Departments of Neuroscience (B.X., J.P., D.L.) and Cell and Molecular Biology (S.V., J.Å., H.G.-T.), Biomedical Centre, Uppsala University, Uppsala, Sweden; and Protein and Peptide Chemistry 2 (S.Ø.) and Obesity Research (J.F.P., B.S.W.), Novo Nordisk A/S, Måløv, Denmark.
Departments of Neuroscience (B.X., J.P., D.L.) and Cell and Molecular Biology (S.V., J.Å., H.G.-T.), Biomedical Centre, Uppsala University, Uppsala, Sweden; and Protein and Peptide Chemistry 2 (S.Ø.) and Obesity Research (J.F.P., B.S.W.), Novo Nordisk A/S, Måløv, Denmark
Mol Pharmacol. 2018 Apr;93(4):323-334. doi: 10.1124/mol.117.110627. Epub 2018 Jan 24.

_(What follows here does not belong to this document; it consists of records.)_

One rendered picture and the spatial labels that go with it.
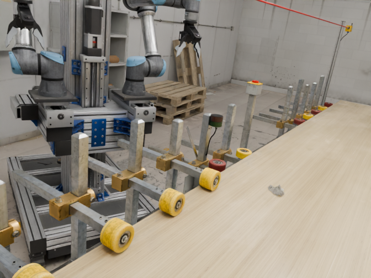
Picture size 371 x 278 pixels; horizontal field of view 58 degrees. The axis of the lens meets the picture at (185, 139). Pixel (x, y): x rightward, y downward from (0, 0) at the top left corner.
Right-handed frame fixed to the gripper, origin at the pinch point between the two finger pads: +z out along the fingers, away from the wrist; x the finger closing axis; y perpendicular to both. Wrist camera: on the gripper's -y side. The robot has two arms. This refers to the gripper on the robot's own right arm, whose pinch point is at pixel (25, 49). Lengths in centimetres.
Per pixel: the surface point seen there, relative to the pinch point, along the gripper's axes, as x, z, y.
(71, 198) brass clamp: -1, 35, -72
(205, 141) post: -72, 34, -42
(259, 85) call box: -119, 11, -23
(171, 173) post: -49, 43, -51
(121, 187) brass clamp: -20, 38, -65
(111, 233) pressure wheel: -7, 35, -93
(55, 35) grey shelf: -65, 12, 253
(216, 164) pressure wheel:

Understanding the agonist-receptor interactions in the neuropeptide Y (NPY)/peptide YY (PYY) signaling system is fundamental for the design of novel modulators of appetite regulation. We report here the results of a multidisciplinary approach to elucidate the binding mode of the native peptide agonist PYY to the human Y receptor, based on computational modeling, peptide chemistry and in vitro pharmacological analyses. The preserved binding orientation proposed for full-length PYY and five analogs, truncated at the amino terminus, explains our pharmacological results where truncations of the N-terminal proline helix showed little effect on peptide affinity. This was followed by receptor mutagenesis to investigate the roles of several receptor positions suggested by the modeling. As a complement, PYY-(3-36) analogs were synthesized with modifications at different positions in the common PYY/NPY C-terminal fragment (TRQRY-amide). The results were assessed and interpreted by molecular dynamics and Free Energy Perturbation (FEP) simulations of selected mutants, providing a detailed map of the interactions of the PYY/NPY C-terminal fragment with the transmembrane cavity of the Y receptor. The amidated C-terminus would be stabilized by polar interactions with Gln288 and Tyr219, while Gln130 contributes to interactions with Q in the peptide and T is close to the tip of TM7 in the receptor. This leaves the core, -helix of the peptide exposed to make potential interactions with the extracellular loops. This model agrees with most experimental data available for the Y system and can be used as a basis for optimization of Y receptor agonists.
了解神经肽 Y(NPY)/肽 YY(PYY)信号系统中的激动剂-受体相互作用对于设计新型食欲调节调节剂至关重要。我们在此报告了一种多学科方法的结果,该方法基于计算建模、肽化学和体外药理学分析,阐明了天然肽激动剂 PYY 与人 Y 受体结合的模式。提出的全长 PYY 和五个截短 N 端脯氨酸螺旋的类似物的保留结合取向解释了我们的药理学结果,其中 N 端脯氨酸螺旋的截短对肽亲和力几乎没有影响。随后进行了受体突变以研究建模提出的几个受体位置的作用。作为补充,用不同位置的修饰合成了 PYY-(3-36)类似物在共同的 PYY/NPY C 端片段(TRQRY-酰胺)中。结果通过对选定突变体的分子动力学和自由能扰动(FEP)模拟进行评估和解释,提供了 PYY/NPY C 端片段与 Y 受体跨膜腔相互作用的详细图谱。酰胺化的 C 端通过与 Gln288 和 Tyr219 的极性相互作用得到稳定,而 Gln130 有助于与肽中的 Q 相互作用,而 T 靠近受体 TM7 的尖端。这使得肽的核心,-螺旋暴露在外,以与细胞外环形成潜在的相互作用。该模型与 Y 系统中大多数现有实验数据一致,可作为优化 Y 受体激动剂的基础。